▸ Exercise goal:
Reproduce the entries word for word but drop every picture.

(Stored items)
==============================
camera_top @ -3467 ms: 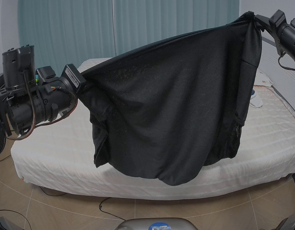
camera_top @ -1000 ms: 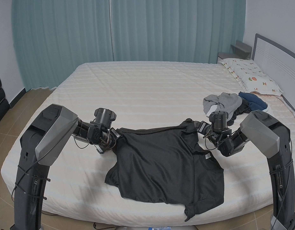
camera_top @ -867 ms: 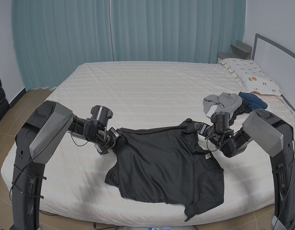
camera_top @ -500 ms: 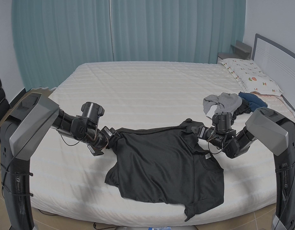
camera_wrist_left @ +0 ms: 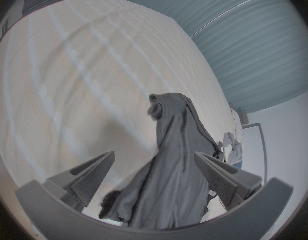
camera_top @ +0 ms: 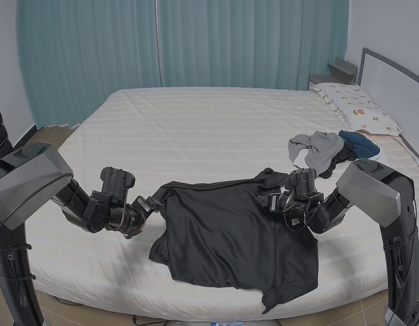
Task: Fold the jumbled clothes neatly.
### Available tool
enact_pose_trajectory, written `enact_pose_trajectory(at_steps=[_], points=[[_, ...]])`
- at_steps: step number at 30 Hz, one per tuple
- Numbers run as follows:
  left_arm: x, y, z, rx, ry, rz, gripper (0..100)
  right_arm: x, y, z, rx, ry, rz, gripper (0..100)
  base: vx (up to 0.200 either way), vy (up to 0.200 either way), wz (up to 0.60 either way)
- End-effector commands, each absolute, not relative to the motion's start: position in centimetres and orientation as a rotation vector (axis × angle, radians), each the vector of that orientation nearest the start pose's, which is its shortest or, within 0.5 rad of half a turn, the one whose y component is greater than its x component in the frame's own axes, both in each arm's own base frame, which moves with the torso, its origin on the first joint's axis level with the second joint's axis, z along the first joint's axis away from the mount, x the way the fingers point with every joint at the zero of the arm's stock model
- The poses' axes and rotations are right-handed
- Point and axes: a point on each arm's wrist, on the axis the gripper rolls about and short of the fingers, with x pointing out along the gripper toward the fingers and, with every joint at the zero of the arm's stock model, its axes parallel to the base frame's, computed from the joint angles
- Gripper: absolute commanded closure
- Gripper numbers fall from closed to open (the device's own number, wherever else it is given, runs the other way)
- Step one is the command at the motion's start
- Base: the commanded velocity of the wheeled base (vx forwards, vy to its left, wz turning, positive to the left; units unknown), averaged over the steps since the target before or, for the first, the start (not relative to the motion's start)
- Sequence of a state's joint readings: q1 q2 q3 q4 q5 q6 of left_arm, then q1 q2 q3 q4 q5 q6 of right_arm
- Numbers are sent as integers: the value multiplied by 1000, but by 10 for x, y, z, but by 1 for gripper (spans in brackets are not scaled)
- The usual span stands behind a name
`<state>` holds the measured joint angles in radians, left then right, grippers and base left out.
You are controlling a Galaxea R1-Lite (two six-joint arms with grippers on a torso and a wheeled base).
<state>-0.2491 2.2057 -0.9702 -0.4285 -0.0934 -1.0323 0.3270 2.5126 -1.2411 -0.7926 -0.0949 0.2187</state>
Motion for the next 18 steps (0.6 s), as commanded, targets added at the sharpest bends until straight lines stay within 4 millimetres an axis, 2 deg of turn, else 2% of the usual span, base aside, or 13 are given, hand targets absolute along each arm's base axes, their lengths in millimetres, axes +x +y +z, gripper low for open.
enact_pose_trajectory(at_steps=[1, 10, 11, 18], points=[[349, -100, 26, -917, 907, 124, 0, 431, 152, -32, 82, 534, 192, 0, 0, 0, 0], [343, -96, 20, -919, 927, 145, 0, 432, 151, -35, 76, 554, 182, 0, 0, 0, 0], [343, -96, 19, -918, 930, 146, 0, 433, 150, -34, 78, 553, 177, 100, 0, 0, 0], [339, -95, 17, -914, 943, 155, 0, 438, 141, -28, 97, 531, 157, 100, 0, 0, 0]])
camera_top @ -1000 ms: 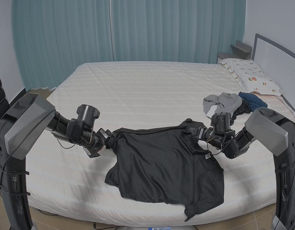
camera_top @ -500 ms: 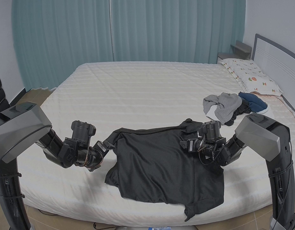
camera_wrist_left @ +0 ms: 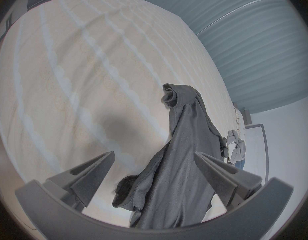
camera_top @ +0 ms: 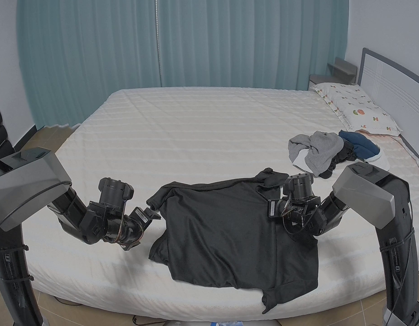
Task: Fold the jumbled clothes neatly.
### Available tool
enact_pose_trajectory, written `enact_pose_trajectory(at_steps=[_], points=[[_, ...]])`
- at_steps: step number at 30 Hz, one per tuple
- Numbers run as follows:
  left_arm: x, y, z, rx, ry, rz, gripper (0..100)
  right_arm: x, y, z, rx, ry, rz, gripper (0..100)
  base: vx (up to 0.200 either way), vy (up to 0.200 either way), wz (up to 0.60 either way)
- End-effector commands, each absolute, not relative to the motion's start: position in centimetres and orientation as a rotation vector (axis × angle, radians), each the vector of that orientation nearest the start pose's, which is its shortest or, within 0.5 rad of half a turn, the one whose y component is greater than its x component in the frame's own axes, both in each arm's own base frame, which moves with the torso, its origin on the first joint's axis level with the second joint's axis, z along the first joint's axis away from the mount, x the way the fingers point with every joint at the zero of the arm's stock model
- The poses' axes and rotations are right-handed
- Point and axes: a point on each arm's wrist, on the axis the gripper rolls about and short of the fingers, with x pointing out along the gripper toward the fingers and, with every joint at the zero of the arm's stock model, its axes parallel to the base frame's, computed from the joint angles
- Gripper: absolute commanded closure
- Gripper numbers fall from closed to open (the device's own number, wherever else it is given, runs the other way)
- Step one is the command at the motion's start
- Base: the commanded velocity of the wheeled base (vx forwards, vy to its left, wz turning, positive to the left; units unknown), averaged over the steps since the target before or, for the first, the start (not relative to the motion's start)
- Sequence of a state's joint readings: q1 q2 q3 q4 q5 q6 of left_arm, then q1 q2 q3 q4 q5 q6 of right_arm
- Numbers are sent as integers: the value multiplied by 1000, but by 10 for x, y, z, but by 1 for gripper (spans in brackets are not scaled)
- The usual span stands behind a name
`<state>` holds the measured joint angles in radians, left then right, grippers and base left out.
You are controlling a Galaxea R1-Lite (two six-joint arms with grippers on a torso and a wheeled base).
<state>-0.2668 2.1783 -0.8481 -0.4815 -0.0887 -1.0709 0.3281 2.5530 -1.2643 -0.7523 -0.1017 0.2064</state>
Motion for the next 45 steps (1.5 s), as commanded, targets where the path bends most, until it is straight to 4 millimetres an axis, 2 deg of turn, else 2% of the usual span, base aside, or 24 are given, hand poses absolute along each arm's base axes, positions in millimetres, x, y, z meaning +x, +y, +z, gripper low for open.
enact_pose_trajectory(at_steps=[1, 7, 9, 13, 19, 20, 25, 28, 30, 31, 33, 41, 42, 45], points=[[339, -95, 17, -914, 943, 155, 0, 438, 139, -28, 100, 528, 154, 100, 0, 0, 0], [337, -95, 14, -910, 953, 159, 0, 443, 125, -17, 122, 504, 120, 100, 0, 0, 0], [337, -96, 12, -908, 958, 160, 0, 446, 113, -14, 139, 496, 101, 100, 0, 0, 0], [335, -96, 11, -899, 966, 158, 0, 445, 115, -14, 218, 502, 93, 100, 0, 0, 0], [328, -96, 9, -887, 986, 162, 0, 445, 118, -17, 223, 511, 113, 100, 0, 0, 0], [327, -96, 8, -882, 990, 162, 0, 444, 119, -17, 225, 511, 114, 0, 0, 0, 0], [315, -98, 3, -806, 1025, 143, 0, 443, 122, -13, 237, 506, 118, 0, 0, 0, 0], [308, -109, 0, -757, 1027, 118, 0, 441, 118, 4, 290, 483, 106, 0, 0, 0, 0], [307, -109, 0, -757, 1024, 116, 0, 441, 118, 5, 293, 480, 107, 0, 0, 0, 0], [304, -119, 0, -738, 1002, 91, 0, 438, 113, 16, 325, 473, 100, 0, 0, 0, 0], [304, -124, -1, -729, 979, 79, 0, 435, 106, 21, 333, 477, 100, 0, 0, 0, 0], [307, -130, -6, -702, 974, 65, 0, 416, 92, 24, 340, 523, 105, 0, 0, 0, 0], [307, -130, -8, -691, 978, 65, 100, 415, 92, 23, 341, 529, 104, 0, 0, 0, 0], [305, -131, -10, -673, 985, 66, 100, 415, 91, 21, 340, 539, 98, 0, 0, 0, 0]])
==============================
▸ Worked solution:
camera_top @ -3467 ms: 
camera_top @ -1000 ms: 
camera_top @ -867 ms: 
camera_top @ -500 ms: 
camera_wrist_left @ +0 ms: 
camera_top @ +0 ms: 
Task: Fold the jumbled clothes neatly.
### Available tool
enact_pose_trajectory, written `enact_pose_trajectory(at_steps=[_], points=[[_, ...]])`
- at_steps: step number at 30 Hz, one per tuple
- Numbers run as follows:
  left_arm: x, y, z, rx, ry, rz, gripper (0..100)
  right_arm: x, y, z, rx, ry, rz, gripper (0..100)
  base: vx (up to 0.200 either way), vy (up to 0.200 either way), wz (up to 0.60 either way)
- End-effector commands, each absolute, not relative to the motion's start: position in centimetres and orientation as a rotation vector (axis × angle, radians), each the vector of that orientation nearest the start pose's, which is its shortest or, within 0.5 rad of half a turn, the one whose y component is greater than its x component in the frame's own axes, both in each arm's own base frame, which moves with the torso, its origin on the first joint's axis level with the second joint's axis, z along the first joint's axis away from the mount, x the way the fingers point with every joint at the zero of the arm's stock model
- The poses' axes and rotations are right-handed
- Point and axes: a point on each arm's wrist, on the axis the gripper rolls about and short of the fingers, with x pointing out along the gripper toward the fingers and, with every joint at the zero of the arm's stock model, its axes parallel to the base frame's, computed from the joint angles
- Gripper: absolute commanded closure
- Gripper numbers fall from closed to open (the device's own number, wherever else it is given, runs the other way)
- Step one is the command at the motion's start
- Base: the commanded velocity of the wheeled base (vx forwards, vy to its left, wz turning, positive to the left; units unknown), averaged over the steps since the target before or, for the first, the start (not relative to the motion's start)
- Sequence of a state's joint readings: q1 q2 q3 q4 q5 q6 of left_arm, then q1 q2 q3 q4 q5 q6 of right_arm
- Numbers are sent as integers: the value multiplied by 1000, but by 10 for x, y, z, but by 1 for gripper (spans in brackets are not scaled)
- The usual span stands behind a name
`<state>` holds the measured joint angles in radians, left then right, grippers and base left out.
You are controlling a Galaxea R1-Lite (two six-joint arms with grippers on a torso and a wheeled base).
<state>-0.2491 2.2057 -0.9702 -0.4285 -0.0934 -1.0323 0.3270 2.5126 -1.2411 -0.7926 -0.0949 0.2187</state>
Motion for the next 18 steps (0.6 s), as commanded, targets added at the sharpest bends until straight lines stay within 4 millimetres an axis, 2 deg of turn, else 2% of the usual span, base aside, or 13 are given, hand targets absolute along each arm's base axes, their lengths in millimetres, axes +x +y +z, gripper low for open.
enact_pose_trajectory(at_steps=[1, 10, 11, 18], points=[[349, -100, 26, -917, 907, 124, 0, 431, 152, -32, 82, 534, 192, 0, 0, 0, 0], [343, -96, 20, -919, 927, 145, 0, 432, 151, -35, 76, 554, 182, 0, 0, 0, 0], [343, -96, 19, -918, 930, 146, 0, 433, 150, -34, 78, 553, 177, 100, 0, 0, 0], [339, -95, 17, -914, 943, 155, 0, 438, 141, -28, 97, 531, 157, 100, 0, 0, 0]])
camera_top @ -1000 ms: 
camera_top @ -500 ms: 
camera_wrist_left @ +0 ms: 
camera_top @ +0 ms: 
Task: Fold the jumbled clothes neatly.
### Available tool
enact_pose_trajectory, written `enact_pose_trajectory(at_steps=[_], points=[[_, ...]])`
- at_steps: step number at 30 Hz, one per tuple
- Numbers run as follows:
  left_arm: x, y, z, rx, ry, rz, gripper (0..100)
  right_arm: x, y, z, rx, ry, rz, gripper (0..100)
  base: vx (up to 0.200 either way), vy (up to 0.200 either way), wz (up to 0.60 either way)
- End-effector commands, each absolute, not relative to the motion's start: position in centimetres and orientation as a rotation vector (axis × angle, radians), each the vector of that orientation nearest the start pose's, which is its shortest or, within 0.5 rad of half a turn, the one whose y component is greater than its x component in the frame's own axes, both in each arm's own base frame, which moves with the torso, its origin on the first joint's axis level with the second joint's axis, z along the first joint's axis away from the mount, x the way the fingers point with every joint at the zero of the arm's stock model
- The poses' axes and rotations are right-handed
- Point and axes: a point on each arm's wrist, on the axis the gripper rolls about and short of the fingers, with x pointing out along the gripper toward the fingers and, with every joint at the zero of the arm's stock model, its axes parallel to the base frame's, computed from the joint angles
- Gripper: absolute commanded closure
- Gripper numbers fall from closed to open (the device's own number, wherever else it is given, runs the other way)
- Step one is the command at the motion's start
- Base: the commanded velocity of the wheeled base (vx forwards, vy to its left, wz turning, positive to the left; units unknown), averaged over the steps since the target before or, for the first, the start (not relative to the motion's start)
- Sequence of a state's joint readings: q1 q2 q3 q4 q5 q6 of left_arm, then q1 q2 q3 q4 q5 q6 of right_arm
- Numbers are sent as integers: the value multiplied by 1000, but by 10 for x, y, z, but by 1 for gripper (spans in brackets are not scaled)
- The usual span stands behind a name
`<state>` holds the measured joint angles in radians, left then right, grippers and base left out.
You are controlling a Galaxea R1-Lite (two six-joint arms with grippers on a torso and a wheeled base).
<state>-0.2668 2.1783 -0.8481 -0.4815 -0.0887 -1.0709 0.3281 2.5530 -1.2643 -0.7523 -0.1017 0.2064</state>
Motion for the next 45 steps (1.5 s), as commanded, targets where the path bends most, until it is straight to 4 millimetres an axis, 2 deg of turn, else 2% of the usual span, base aside, or 24 are given, hand poses absolute along each arm's base axes, positions in millimetres, x, y, z meaning +x, +y, +z, gripper low for open.
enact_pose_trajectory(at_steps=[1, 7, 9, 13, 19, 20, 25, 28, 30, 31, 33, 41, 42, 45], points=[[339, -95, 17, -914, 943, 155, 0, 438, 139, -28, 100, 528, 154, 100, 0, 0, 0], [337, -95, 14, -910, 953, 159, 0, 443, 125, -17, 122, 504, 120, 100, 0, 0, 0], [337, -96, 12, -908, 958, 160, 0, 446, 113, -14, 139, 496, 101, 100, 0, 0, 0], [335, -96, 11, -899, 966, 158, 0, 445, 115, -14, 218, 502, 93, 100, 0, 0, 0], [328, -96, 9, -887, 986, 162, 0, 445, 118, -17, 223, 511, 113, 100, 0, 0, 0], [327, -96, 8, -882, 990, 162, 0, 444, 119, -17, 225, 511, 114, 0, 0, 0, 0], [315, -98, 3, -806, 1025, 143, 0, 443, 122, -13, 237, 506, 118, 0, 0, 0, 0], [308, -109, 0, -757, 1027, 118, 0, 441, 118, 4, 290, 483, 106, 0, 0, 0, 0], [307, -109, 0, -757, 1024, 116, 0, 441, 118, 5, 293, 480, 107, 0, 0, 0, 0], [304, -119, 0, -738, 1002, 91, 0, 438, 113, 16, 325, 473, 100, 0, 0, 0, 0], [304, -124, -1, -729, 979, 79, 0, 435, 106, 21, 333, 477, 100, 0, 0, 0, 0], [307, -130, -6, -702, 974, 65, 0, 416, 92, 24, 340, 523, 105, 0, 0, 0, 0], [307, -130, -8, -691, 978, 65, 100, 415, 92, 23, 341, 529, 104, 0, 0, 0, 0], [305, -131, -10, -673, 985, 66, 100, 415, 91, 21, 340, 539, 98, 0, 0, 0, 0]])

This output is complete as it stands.